> _Work order_
Among the lines below, count those with the word "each". Answer with the number only.

▼▼▼

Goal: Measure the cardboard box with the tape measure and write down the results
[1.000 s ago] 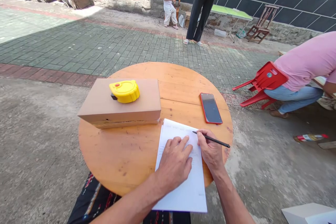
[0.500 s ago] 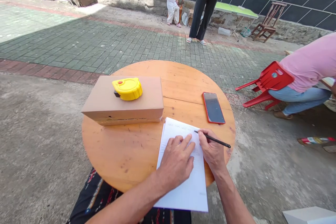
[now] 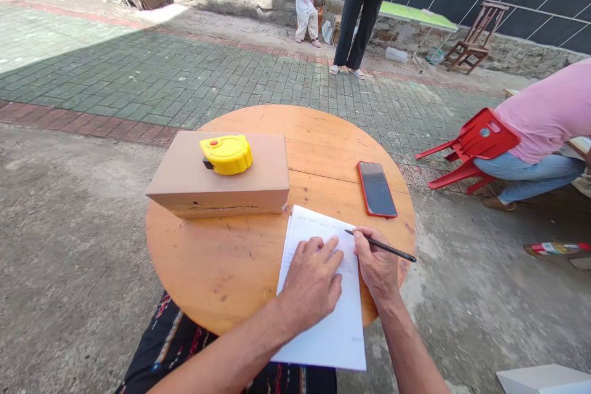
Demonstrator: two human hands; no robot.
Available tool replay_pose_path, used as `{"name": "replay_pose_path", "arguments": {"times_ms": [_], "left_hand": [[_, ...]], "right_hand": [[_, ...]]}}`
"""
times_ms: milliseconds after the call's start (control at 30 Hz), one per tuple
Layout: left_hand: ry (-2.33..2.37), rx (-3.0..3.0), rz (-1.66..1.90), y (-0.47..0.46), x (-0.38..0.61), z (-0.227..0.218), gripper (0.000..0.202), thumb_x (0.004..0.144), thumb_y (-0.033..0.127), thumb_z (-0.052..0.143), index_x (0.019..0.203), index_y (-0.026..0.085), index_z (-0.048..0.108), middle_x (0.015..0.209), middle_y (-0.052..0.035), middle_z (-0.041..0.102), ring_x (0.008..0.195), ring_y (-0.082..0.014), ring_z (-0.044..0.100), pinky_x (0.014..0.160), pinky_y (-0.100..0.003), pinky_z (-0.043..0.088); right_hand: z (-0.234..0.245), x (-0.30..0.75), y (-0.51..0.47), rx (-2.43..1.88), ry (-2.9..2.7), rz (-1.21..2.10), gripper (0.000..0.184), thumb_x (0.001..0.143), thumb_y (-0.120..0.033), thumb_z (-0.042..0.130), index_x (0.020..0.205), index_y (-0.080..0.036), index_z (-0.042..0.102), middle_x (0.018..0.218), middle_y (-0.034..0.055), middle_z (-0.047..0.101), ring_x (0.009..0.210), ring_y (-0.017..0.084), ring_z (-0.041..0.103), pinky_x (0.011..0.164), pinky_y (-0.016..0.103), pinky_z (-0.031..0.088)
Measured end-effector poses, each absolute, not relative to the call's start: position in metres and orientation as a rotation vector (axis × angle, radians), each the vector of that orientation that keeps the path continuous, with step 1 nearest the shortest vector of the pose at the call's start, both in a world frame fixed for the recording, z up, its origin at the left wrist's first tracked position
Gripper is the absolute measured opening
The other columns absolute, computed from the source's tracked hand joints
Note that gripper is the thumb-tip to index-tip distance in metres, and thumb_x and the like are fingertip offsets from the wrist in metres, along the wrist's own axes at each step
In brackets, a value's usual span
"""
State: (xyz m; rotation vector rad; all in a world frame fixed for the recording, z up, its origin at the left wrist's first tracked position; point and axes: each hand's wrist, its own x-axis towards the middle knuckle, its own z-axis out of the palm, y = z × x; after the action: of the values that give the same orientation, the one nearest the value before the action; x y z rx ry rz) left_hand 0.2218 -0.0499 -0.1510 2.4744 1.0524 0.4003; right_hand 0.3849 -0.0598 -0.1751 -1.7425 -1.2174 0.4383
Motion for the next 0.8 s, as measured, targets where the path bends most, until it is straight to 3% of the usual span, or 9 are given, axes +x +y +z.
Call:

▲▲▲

> _Output for this exercise_
3